The Invisible Library starts out with aplomb. Irene, our protagonist, is an Undercover Librarian. That’s it, I’m
already sold on this book. She’s on a secret mission to retrieve a rare and
unique book from the library of a wizards’ boarding school. Seriously, if you
aren’t immediately putting this book in your shopping basket after that
sentence, there is something wrong with you. Her heist - yes, a full-blown
heist with booby-traps and tight timings and a great big chase and a narrow
escape - is fast, thrilling, witty, and only the first chapter.
After
returning to the Invisible Library (a mysterious, huge, timeless entity, existing
between dimensions and parallel worlds; a library where people can travel for
days among the bookshelves to get from one area to another, set inside an even
more mysterious city that the Librarians never enter, occasionally glimpse from
their windows, and know nothing about), Irene suddenly finds herself given a
new, urgent assignment in different universe, and her first ever apprentice.
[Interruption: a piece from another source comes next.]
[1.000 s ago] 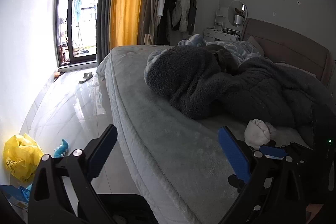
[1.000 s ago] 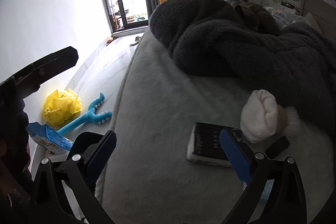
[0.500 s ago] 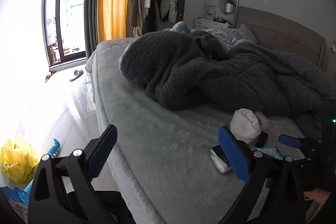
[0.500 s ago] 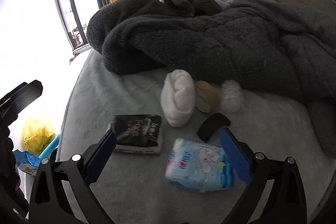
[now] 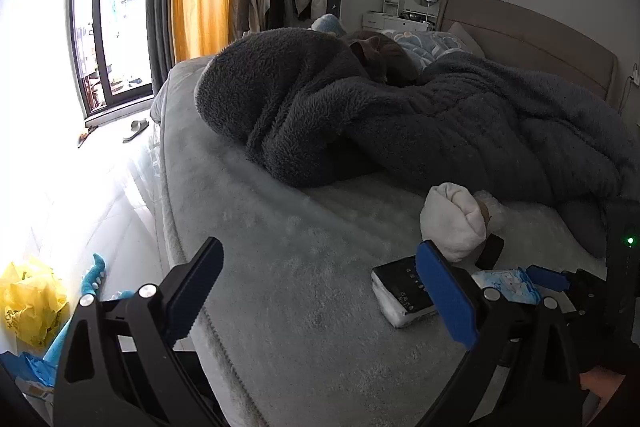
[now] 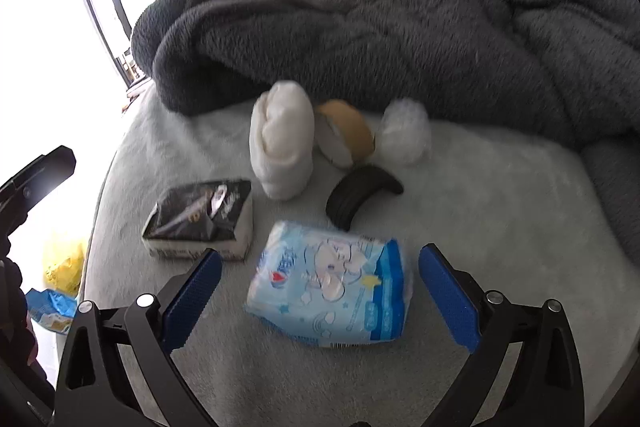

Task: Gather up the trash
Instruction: 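Grasp the blue wet-wipe pack with the right tool while the left tool grasps the black tissue pack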

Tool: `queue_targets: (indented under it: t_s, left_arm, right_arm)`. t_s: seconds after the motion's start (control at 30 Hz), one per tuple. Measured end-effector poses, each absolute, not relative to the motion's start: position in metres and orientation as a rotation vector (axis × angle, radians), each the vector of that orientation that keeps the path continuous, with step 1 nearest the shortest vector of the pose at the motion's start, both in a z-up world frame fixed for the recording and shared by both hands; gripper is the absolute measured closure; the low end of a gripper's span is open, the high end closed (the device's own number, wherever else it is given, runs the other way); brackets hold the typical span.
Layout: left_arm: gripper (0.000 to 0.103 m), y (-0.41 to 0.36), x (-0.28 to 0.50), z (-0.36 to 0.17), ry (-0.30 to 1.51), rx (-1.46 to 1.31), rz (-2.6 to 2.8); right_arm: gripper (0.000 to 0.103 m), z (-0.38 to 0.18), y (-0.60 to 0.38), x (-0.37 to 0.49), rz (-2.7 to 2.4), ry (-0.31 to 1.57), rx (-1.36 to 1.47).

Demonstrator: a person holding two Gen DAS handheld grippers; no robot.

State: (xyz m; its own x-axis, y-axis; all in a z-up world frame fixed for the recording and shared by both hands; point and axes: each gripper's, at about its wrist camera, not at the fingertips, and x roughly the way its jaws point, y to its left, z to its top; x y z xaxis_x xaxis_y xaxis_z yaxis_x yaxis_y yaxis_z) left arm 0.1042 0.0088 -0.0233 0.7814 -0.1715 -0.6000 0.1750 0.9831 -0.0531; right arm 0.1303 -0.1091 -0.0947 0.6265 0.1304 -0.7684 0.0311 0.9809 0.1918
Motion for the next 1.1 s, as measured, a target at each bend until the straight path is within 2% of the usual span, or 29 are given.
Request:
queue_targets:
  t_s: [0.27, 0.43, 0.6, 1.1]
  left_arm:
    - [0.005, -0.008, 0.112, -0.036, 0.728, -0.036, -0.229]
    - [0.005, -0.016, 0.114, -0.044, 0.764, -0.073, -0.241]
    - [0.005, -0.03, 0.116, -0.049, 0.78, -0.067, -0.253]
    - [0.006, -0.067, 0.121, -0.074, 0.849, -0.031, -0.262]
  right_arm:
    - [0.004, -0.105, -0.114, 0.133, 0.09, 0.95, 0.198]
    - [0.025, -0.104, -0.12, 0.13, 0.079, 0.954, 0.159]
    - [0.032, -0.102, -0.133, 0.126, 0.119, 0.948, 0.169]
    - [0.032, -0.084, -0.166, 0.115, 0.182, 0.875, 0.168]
Oh, and she actually has a personal nemesis among her Librarian colleagues.
The
Invisible Library is great fun to read. A brisk pace, a sense of humour, and a likeable
protagonist make this a near-perfect novel for grown-ups whose inner kids (and
inner young adults) are alive and well and thirsting for tales of adventure.
I’ve seen it
compared to Doctor Who, I’m sure it’ll be compared to Harry Potter, and it’ll
probably get compared to every Anglophile novel full of vim and fun that’s ever
been written. These comparisons will all be well-earned: it’s a highly
pleasurable read. Big adventures, clever detectives, magic, fey folk, cyborgs,
dragons, zeppelins, secrets, conspiracies... and best of all, it has unlimited potential
for future novels.
Let’s put it
like this: if you like Paul Magrs’ Brenda and Effie series, or Indiana Jones,
or Ben Aaronovitch’s Peter Grant novels, or Inkheart, then I think it’s a
fairly safe bet that The Invisible Library will be right up your street, too.
Rating:
4.5/5
2 comments:
It took me a whole painful month to read this novel. Usually chapter breaks tease and entice me to continue reading. In this case they were a welcome break. Weird how two intelligent people can have the complete opposite reaction to the same text. In future I shall take your fantasy recommendations which a very large pinch of salt.
Fair enough. Though I must admit, I've been getting the impression that you don't enjoy very many books or movies at all... You seem to be an even harsher reader than I am.